Let us again assume that the alveolar pressure is not common within all the alveoli, then again at the beginning and at the end of each inspiration or expiration pressure equalization between the alveoli would take place. This additionally requires breathing work which again contradicts (P). Consequently, the direction of the volume flow has to be the same within the entire resistance tree. This direction of course changes between the ventilation phases inspiration respectively expiration. The joint ventilation throughout this resistance tree is then of course as well responsible for the synchronous ventilation and is therefore a dimensioning-condition for the resistance tree as well. \(\square \)

This dimensioning-condition shall now be discussed.


Let us assume that the lungs again consisted of only 2 alveoli with the compliances \(C_1 \) and \(C_2 \) which are each parallel connected via their resistors \(R_1 \) and \(R_2 \), however this time not to the (outer end of the) nose but to the (internal end of the) trachea with a resistor \(R_{common. }\)Then the time constants \(R_1 \cdot C_1 =R_2 \cdot C_2 \) are still equal and the alveolar pressure is still a common pressure within these 2 alveoli.
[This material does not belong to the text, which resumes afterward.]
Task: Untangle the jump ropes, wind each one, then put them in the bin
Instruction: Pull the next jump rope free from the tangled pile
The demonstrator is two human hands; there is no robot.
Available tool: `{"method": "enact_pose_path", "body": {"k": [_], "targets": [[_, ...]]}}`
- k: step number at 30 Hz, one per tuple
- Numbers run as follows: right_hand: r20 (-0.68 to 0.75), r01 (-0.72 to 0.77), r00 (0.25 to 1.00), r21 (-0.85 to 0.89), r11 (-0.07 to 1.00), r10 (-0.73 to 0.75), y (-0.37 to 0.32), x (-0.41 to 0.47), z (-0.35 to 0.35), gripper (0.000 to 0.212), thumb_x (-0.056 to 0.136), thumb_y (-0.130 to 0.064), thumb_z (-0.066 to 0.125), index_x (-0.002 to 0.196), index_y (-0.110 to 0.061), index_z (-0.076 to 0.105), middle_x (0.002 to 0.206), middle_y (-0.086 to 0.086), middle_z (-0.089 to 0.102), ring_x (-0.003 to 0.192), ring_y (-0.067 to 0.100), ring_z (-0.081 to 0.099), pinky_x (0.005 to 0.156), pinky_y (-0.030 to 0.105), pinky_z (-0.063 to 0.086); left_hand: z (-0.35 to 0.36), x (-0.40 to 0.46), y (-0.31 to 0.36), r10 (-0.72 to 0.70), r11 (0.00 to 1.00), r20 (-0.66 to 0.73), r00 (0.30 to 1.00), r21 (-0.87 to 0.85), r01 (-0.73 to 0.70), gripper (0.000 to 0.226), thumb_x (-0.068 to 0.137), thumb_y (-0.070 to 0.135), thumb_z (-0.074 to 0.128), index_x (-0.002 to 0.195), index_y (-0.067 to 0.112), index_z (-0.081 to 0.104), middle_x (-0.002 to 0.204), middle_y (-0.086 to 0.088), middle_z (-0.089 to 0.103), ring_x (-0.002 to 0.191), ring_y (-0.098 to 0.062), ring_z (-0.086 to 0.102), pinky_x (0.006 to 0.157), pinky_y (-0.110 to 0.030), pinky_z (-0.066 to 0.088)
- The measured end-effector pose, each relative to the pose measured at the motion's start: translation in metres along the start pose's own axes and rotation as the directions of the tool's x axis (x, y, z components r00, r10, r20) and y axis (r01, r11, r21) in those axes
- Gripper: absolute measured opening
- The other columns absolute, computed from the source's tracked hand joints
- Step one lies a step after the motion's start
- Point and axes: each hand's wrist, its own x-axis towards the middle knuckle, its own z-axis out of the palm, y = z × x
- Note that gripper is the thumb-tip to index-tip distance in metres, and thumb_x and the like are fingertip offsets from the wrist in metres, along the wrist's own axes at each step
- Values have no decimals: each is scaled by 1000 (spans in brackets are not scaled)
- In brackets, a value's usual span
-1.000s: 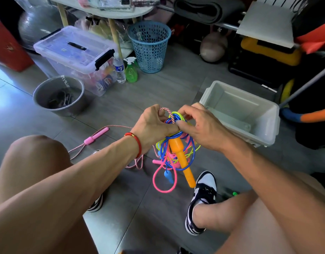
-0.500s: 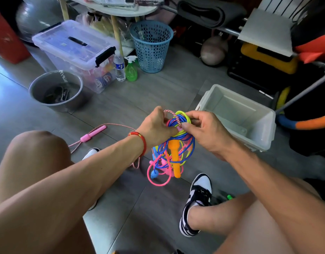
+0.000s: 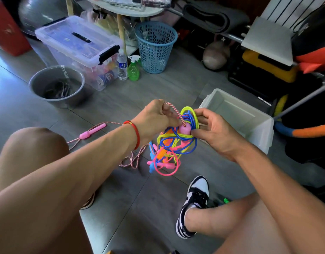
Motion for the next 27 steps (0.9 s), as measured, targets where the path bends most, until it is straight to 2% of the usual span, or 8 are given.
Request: {"method": "enact_pose_path", "body": {"k": [3,8,12,15,18,20,23,27], "targets": [[-16,-24,1000,-147,989,22,1,1,6,42,86,-1,75,118,-9,50,117,7,70,103,20,70,91,44,58,1,-3,5,8,1000,-24,1000,29,-7,37,68,32,80,77,10,52,73,-4,55,70,-18,51,68,-44,50],[-203,-131,978,-421,898,47,2,5,11,58,60,-60,69,103,-26,50,94,-5,71,86,19,67,74,41,55,5,-10,12,253,882,-138,958,441,-169,35,92,23,69,69,19,42,75,-12,65,75,-37,58,69,-36,48],[-295,-341,934,-575,743,201,24,11,-1,44,80,-37,75,109,-13,52,95,4,64,93,30,58,66,35,38,-7,-7,32,415,879,-196,888,337,-336,32,88,31,62,70,29,36,66,-2,60,75,-38,70,66,-46,57],[-342,-427,903,-650,629,260,49,16,-13,40,84,-21,72,115,-8,50,102,13,63,104,36,59,72,34,38,-34,-1,37,281,960,-168,945,45,-278,34,90,17,65,72,24,36,73,-11,64,78,-37,73,69,-50,61],[-402,-514,857,-707,486,322,56,18,-27,49,84,-28,72,121,-8,48,123,20,63,112,38,60,83,38,47,-54,-5,34,171,984,-41,984,67,-168,39,94,8,67,71,21,39,82,-21,70,82,-34,71,68,-38,51],[-306,-421,907,-658,624,289,46,18,-25,60,79,-33,73,132,-14,50,136,13,58,122,32,58,96,38,48,-60,-7,29,129,988,-16,991,86,-128,37,93,2,67,71,18,42,87,-32,68,84,-41,71,69,-39,52],[57,-71,995,-258,964,88,5,14,21,69,79,-36,83,138,-28,49,138,-2,57,126,15,57,105,36,49,-61,-16,22,93,995,6,996,32,-93,35,92,-3,67,72,15,44,77,-27,60,80,-45,69,70,-46,57],[122,85,991,-222,971,-58,-19,31,87,52,79,-48,72,126,-34,53,111,3,72,105,17,69,96,40,54,-69,-31,8,51,999,-45,998,-4,-51,32,89,3,73,72,13,47,62,-8,58,58,-20,64,58,-34,57]]}}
The proof is exactly the same, as before. The only difference is: The (common) ambient pressure \(p_B \) (at the nose) has to be replaced with the (common) pressure \(p_{common} (t)\) at the internal end of \(R_{common} \), which is the connection point to \(R_1 \) and \(R_2 \). More precisely: The former driving pressure is now \(p_D (t)=p_P (t)-p_{common} (t)\) (better: sub-driving pressure). Consequently, \(C_1 \cdot R_1 =C_2 \cdot R_2 \) and formally the \(R_{i}\) and \(C_{i} \quad \,i\in \{1,2\}\) can be replaced with \(C_L =C_1 +C_2 \) and \(R=1/\left( {\frac{1}{R_1 }+\frac{1}{R_2 }} \right) \) whereby \(R\cdot C_L =R_1 \cdot C_1 =R_2 \cdot C_2 \) holds. The serial connection of \(R_{common} \) to this 2 alveoli sample lung (which is formally equivalent to the 1-alveolus sample lung with the equivalent \(R\cdot C_L \)-element) does not affect the fact that \(p_{common} (t)\) remains a common pressure. From the viewpoint at the outer end of \(R_{common} \), the time constants increase a little to \((R+R_{common} )\cdot C_L \), but it is physically evident that (due to symmetry) these 2 time constants and consequently \(p_A (t)\) still remain equal.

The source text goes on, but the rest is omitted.